Copy, from the data below, every line that has "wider" in it.

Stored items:
------------------------------------------------------------

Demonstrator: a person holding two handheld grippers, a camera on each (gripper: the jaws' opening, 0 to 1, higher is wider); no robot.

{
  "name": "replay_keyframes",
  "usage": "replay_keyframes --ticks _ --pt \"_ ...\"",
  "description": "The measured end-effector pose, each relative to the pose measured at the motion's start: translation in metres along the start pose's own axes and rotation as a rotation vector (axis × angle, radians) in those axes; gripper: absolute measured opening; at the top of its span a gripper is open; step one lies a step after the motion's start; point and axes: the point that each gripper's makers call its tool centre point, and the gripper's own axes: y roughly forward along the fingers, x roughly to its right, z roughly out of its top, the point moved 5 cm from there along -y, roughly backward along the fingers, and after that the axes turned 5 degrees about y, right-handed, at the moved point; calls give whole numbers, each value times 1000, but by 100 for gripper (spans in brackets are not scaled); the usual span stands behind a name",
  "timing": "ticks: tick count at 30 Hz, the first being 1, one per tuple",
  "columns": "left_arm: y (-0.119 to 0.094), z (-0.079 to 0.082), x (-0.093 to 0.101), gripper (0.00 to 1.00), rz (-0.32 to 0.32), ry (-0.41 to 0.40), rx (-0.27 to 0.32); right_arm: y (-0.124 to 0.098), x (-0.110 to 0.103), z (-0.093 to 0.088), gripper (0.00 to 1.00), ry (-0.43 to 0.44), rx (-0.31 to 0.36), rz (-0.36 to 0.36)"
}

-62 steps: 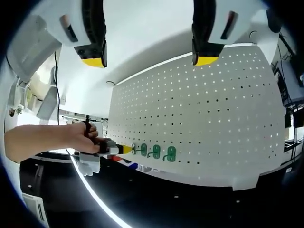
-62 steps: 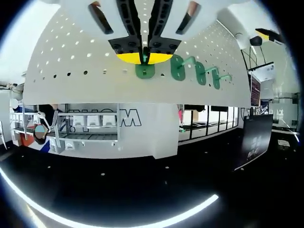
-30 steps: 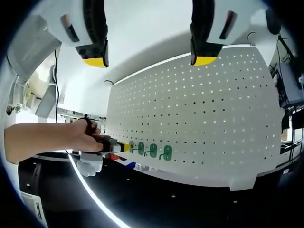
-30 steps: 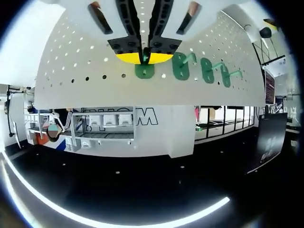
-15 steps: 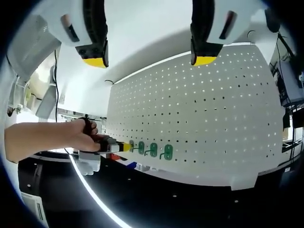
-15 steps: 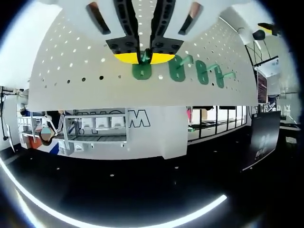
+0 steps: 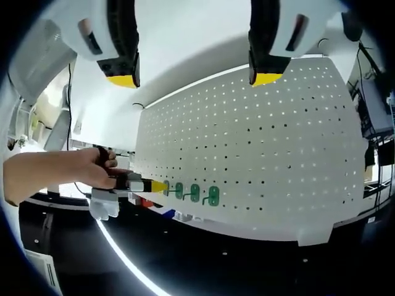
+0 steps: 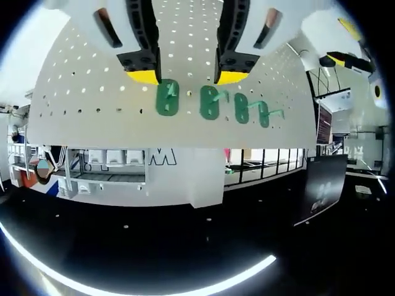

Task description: Insert the hook assembly into the mounting plate slot until the hook locks in place.

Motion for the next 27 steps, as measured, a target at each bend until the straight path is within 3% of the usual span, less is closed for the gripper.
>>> replay_keyframes --ticks 9,27 --pt "0 0 -2 74 4 -1 1 -8 -3 2 52 39 16 23" --pt "0 5 -4 74 7 5 9 -25 -8 -9 52 17 -2 81"
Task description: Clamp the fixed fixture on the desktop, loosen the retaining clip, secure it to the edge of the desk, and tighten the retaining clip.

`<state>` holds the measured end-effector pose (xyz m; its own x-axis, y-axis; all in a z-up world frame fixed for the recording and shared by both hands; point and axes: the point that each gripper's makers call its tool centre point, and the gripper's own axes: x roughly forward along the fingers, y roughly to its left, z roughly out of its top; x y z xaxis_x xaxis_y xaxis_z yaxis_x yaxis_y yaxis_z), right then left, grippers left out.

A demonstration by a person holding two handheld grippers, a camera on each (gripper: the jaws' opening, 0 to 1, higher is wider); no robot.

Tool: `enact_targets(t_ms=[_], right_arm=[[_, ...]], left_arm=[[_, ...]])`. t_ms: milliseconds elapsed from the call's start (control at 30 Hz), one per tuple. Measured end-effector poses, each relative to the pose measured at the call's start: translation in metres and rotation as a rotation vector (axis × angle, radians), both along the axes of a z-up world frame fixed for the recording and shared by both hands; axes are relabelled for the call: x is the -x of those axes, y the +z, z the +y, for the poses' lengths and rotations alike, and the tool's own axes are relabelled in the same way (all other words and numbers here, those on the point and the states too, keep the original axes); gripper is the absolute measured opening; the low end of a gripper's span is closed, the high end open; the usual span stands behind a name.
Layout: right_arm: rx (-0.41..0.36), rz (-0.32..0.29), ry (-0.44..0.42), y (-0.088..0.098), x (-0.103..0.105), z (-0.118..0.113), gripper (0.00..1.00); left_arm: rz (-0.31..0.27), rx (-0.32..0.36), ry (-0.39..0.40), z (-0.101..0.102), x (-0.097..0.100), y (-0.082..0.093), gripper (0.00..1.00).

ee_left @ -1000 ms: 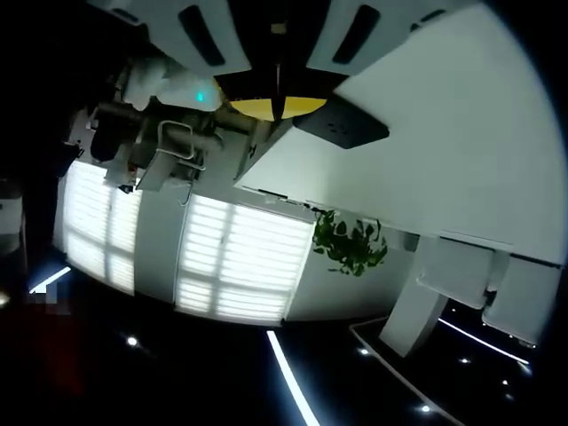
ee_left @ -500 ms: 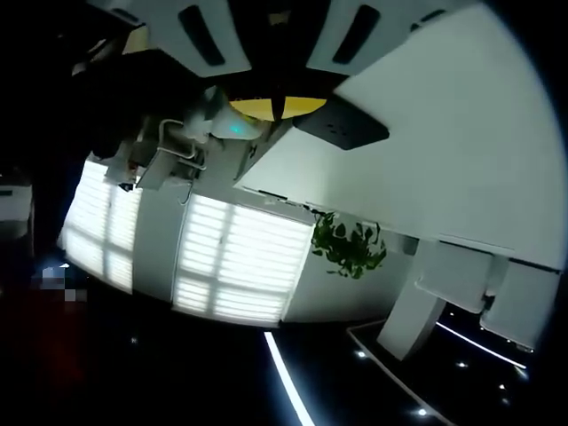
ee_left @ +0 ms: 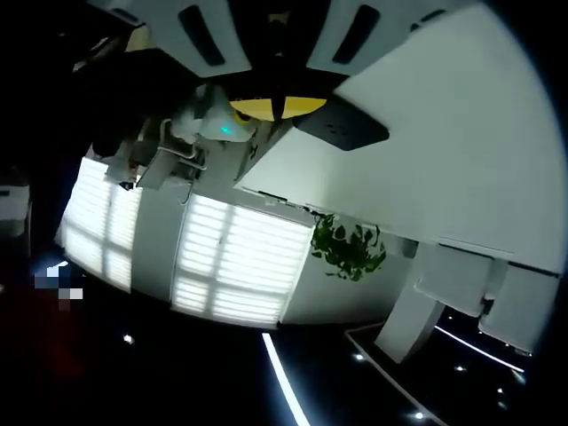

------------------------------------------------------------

■ **SOLUTION**
Demonstrator: a person holding two handheld grippers, a camera on each (gripper: the jaws' opening, 0 to 1, higher is wider); no robot.
A demonstration by a person holding two handheld grippers, a camera on each (gripper: the jaws' opening, 0 to 1, higher is wider); no robot.

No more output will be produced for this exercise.